If you’re looking for a food festival, then Western Australia has something to suit almost every taste.
FOOD festivals in Western Australia are diversifying and expanding the variety and complexity of their product offering.
Festivals are big business, valued as highly effective marketing tools for branding products, companies and even regions.
What were in many cases small gatherings of local producers promoting their wares have become much-anticipated annual events, drawing many thousands of enthusiastic visitors.
And there are plenty to choose from including truffle celebrations, cherry fairs and crab and crayfish carnivals.
CMS Events director Richard Campbell believes participating in festivals is well worth the time, effort and cost to businesses to do so.
Mr Campbell has spent more than 20 years creating food festivals in WA including developing the WA Wine and Food Show into one of the state's premier culinary events, now known as the Good Food & Wine Show (GFWS).

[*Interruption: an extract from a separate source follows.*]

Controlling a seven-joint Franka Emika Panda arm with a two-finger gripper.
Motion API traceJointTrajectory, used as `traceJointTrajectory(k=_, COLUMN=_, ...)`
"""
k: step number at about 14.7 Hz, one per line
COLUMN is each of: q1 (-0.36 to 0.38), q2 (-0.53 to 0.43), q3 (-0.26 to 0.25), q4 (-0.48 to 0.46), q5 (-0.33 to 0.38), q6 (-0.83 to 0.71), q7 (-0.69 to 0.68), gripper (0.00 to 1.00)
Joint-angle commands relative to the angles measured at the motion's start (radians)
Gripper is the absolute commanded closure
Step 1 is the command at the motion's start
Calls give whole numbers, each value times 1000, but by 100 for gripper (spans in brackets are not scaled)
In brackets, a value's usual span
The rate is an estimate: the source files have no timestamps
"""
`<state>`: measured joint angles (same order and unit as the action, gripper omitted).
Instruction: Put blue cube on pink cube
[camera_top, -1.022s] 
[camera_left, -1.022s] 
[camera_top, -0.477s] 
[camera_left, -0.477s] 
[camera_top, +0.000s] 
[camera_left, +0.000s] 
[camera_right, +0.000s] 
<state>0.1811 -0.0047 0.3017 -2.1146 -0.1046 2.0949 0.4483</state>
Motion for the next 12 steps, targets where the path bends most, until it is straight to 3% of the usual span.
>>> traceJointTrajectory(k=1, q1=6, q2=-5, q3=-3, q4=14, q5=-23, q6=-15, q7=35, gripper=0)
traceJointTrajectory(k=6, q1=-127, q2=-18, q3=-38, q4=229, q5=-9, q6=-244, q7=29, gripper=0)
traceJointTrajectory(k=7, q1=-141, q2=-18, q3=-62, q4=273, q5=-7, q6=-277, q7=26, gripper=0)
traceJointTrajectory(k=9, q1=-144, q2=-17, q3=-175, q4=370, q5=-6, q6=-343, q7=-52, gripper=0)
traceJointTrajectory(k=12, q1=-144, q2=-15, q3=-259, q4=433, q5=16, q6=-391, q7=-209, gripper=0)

“One of the things we say about the power of exhibitions is see it, feel it, touch it, taste it, like it, buy it - you can actually use every mechanism of the human body to sell," Mr Campbell told Business Class.

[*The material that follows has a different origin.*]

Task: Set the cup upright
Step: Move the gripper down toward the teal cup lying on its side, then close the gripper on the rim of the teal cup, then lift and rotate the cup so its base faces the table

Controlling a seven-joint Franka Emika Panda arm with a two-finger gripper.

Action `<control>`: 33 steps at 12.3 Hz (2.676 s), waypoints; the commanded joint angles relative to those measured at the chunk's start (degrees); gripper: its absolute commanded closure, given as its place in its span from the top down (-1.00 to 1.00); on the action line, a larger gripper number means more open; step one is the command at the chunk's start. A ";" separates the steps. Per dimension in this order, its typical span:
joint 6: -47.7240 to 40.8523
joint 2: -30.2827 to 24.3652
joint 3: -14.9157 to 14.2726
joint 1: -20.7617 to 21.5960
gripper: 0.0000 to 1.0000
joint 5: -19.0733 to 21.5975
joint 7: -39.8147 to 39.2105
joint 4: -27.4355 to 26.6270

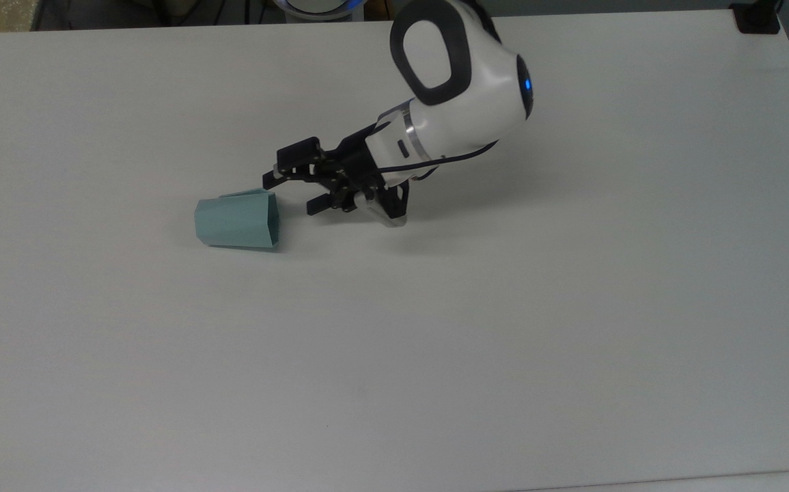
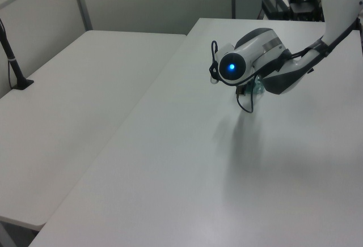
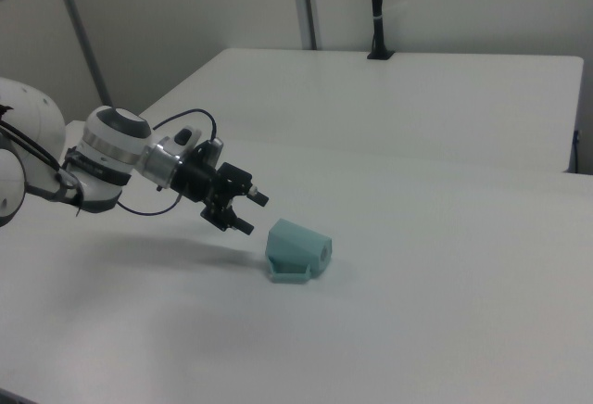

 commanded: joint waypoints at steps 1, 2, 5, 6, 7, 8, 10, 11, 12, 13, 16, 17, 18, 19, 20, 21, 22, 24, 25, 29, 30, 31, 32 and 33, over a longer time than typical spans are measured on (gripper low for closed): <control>2.81 0.05 0.43 -1.57 1.00 -5.35 4.30 -3.49; 3.08 0.48 0.43 -2.18 1.00 -5.62 4.57 -3.50; 5.10 1.63 0.52 -3.86 0.99 -7.64 4.93 -3.41; 5.19 1.63 0.52 -3.95 0.95 -7.73 4.93 -3.32; 5.28 1.63 0.52 -3.95 0.89 -7.65 4.93 -3.32; 5.28 1.63 0.43 -3.95 0.76 -7.73 4.93 -3.41; 5.28 1.63 0.52 -4.65 0.40 -7.73 5.01 -3.41; 5.28 1.72 0.52 -4.74 0.22 -7.73 4.93 -3.49; 5.28 1.72 0.52 -4.83 0.09 -7.82 5.01 -3.50; 5.28 1.72 0.43 -5.09 -0.06 -7.82 4.93 -3.50; 5.37 2.07 0.52 -5.27 -0.81 -8.43 5.01 -3.93; 5.28 2.59 0.43 -5.27 -1.00 -8.44 5.19 -3.93; 5.28 2.86 0.52 -5.27 -1.00 -9.22 5.28 -4.80; 5.37 3.30 0.52 -5.35 -1.00 -10.27 5.63 -5.60; 5.54 3.47 0.52 -5.96 -1.00 -10.54 6.41 -5.60; 6.06 3.91 0.52 -6.14 -1.00 -10.55 6.42 -5.60; 6.50 3.91 0.52 -6.15 -1.00 -10.55 6.51 -5.60; 6.51 2.52 0.52 -6.15 -1.00 -9.50 6.42 -5.08; 6.42 1.46 0.52 -6.06 -1.00 -9.06 6.25 -4.99; 6.25 -3.53 0.52 -6.06 -1.00 -5.55 6.16 -4.20; 6.33 -5.12 0.52 -6.14 -1.00 -4.58 6.07 -4.20; 6.42 -7.40 0.52 -6.23 -1.00 -3.18 5.72 -4.11; 6.42 -8.73 0.52 -6.32 -1.00 -2.03 5.20 -3.94; 6.42 -10.66 0.35 -6.76 -1.00 0.50 3.80 -3.93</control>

In 2007, Mr Campbell sold the WA Wine and Food Show to the eastern states-based Diversified Exhibitions Australia, which rebranded the event in 2008.
GFWS exhibition director James Lang says 60 per cent of revenue is derived from exhibitor charges, 10 per cent from sponsorship and the remainder from entry tickets, numbering almost 22,000 over three days.
More than 250 exhibitors paid upwards of $2,000 for a stand, at an average cost of $370 per square metre, to cover the show's $120,000 venue hire bill, the $100,000 purpose-built celebrity theatre and the $100,000 in appearance fees for the celebrity chefs.
“A lot of the major corporates will launch a new product and exposure to their brand with no retail, but you will get people that sell, particularly the wineries, and we get guys that do $10,000 a day in terms of sales," Mr Lang says.
Tassell Park Wines owner Ian Tassell sold more than 50 cases at this year's GFWS. He invested about $5,000, including $2,000 in stall fees on top of accommodation and travel costs from Margaret River in what the former Marketforce managing director describes as an integral part of his below-the-line marketing efforts.
“From a branding point of view it's absolutely critical, without big (marketing) budgets you need to do it the smart way," Mr Tassell says.
Xabregas Wines sales and marketing manager Jan Burke wasn't selling this year at GFWS, but instead directed customers to Xabregas' retail stockists. She's uncertain about spending another $5,000 to attend next year despite participating for the past six years and suggesting the volume of people attending is very valuable.
Mundaring Shire director community services, Megan Griffiths, was surprised by the phenomenal growth of the Mundaring Truffle Festival during the past three years, with attendance reaching 24,000 in August this year.
“We conducted our own survey and found that, on average, people spent $135, mainly on food and drinks, equating to $3.2 million over the weekend," she says.
A total of 51 stallholders were charged between $500 and $650 (depending on site power) for a 9sqm site.
“Festivals bring people to a region, and hopefully bring them back time and again," Ms Griffiths says.
“From a marketing perspective it's fantastic, and it generated media interest locally and internationally in France, Singapore and England."
Farm Fresh Lamb Company and Southern Yabbies co-owner, Saskia Verity, sold more than $7,500 of lamb and yabbies in Mundaring.
So impressed with the event was Ms Verity she says she'll definitely be back next year. "I wish there was a Mundaring Truffle Festival every week," she says.
Chittering Valley Wine Trail chairman Bruce Cussen said the inaugural Flavours of Chittering event in mid-September created a relationship with visitors and extended the region's brand so tourists would continue to seek out that same experience throughout the year.
Mr Campbell, who is currently organising the third annual Geographe Crush Food & Wine Festival to be held in Bunbury in November, aims to quadruple stallholders' investment in the immediate three to six months post-festival, suggesting returns from participating in festivals could continue for up to two years.